═════ Data for processing ═════
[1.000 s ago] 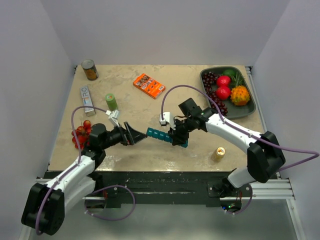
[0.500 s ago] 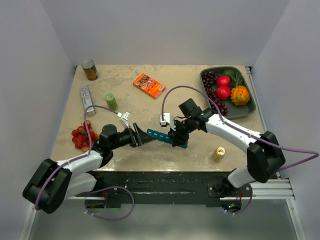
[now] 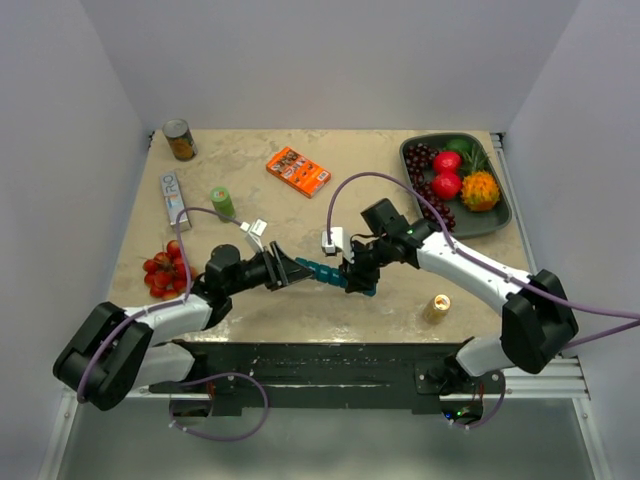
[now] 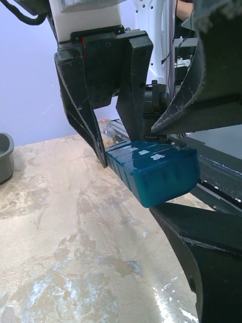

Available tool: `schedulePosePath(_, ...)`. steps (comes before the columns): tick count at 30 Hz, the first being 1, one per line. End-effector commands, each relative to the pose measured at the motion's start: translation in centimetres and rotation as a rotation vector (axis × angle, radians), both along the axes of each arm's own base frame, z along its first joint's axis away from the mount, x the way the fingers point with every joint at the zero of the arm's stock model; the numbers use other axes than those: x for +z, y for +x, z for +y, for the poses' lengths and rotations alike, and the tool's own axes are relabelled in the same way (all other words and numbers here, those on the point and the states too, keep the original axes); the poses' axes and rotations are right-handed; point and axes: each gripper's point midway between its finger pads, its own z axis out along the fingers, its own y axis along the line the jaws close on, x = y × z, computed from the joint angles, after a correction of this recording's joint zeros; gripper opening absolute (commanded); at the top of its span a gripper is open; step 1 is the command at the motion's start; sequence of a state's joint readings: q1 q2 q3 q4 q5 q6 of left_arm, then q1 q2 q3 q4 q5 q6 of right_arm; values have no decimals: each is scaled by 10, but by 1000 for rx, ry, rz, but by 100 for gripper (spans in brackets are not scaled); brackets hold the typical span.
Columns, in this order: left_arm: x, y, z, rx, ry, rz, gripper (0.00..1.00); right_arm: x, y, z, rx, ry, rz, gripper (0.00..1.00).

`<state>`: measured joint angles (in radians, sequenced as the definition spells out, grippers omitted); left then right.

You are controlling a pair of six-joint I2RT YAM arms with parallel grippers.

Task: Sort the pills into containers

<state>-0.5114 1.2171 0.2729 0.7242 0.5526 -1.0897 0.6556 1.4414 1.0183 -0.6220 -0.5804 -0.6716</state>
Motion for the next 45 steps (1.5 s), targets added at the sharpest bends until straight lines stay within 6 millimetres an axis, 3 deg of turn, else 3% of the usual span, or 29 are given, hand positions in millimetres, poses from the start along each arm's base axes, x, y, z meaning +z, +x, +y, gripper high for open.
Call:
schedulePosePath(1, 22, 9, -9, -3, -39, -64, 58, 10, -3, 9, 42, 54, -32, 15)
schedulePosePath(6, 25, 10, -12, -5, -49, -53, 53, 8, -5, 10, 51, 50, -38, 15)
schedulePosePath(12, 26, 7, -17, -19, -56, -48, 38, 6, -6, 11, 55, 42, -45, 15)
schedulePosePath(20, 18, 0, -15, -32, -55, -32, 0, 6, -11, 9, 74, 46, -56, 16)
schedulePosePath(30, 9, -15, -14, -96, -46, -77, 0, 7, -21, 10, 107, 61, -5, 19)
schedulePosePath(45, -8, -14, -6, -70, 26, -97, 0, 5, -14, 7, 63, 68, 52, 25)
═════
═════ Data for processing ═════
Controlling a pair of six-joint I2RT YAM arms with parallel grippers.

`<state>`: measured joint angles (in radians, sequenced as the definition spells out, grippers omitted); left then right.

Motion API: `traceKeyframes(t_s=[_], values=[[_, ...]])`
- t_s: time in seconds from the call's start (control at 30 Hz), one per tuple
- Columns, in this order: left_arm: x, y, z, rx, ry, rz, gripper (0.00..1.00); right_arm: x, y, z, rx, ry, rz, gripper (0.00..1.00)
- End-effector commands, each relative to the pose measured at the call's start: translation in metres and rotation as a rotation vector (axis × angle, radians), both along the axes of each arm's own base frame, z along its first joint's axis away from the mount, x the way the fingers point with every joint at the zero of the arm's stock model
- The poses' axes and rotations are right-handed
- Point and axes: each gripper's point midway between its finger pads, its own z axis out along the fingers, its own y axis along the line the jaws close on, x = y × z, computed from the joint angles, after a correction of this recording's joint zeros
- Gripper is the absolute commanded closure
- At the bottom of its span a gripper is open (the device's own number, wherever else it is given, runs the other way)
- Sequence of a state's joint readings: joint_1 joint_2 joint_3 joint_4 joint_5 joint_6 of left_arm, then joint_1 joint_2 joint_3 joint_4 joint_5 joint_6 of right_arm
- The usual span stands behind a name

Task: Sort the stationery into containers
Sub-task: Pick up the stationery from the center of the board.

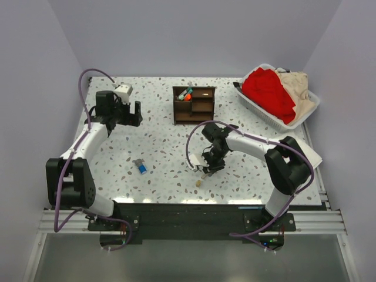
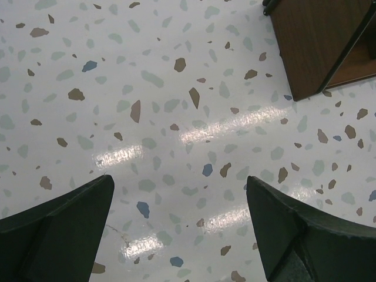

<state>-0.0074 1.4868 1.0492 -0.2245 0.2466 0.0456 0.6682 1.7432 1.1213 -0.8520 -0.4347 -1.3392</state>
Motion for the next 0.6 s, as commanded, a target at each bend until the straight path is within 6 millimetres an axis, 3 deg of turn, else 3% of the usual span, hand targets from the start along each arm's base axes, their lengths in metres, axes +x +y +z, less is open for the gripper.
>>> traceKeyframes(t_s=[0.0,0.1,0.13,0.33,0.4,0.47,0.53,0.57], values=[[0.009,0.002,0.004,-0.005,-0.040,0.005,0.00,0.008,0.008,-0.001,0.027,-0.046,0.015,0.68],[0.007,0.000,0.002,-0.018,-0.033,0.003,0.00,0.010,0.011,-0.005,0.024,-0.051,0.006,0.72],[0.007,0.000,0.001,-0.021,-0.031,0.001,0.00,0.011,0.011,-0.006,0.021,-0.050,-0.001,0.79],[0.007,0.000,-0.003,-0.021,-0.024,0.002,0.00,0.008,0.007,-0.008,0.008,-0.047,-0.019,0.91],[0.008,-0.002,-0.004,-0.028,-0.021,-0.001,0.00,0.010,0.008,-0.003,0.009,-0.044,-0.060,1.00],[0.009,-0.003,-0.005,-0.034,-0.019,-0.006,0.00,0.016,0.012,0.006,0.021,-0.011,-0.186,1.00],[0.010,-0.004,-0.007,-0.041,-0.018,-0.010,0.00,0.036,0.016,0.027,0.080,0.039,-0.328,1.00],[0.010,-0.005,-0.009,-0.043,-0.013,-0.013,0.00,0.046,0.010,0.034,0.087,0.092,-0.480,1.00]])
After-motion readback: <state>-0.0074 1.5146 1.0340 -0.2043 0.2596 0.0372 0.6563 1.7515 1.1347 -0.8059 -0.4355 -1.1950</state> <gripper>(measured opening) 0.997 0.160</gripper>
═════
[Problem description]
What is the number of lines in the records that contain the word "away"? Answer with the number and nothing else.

[Completed exercise]
2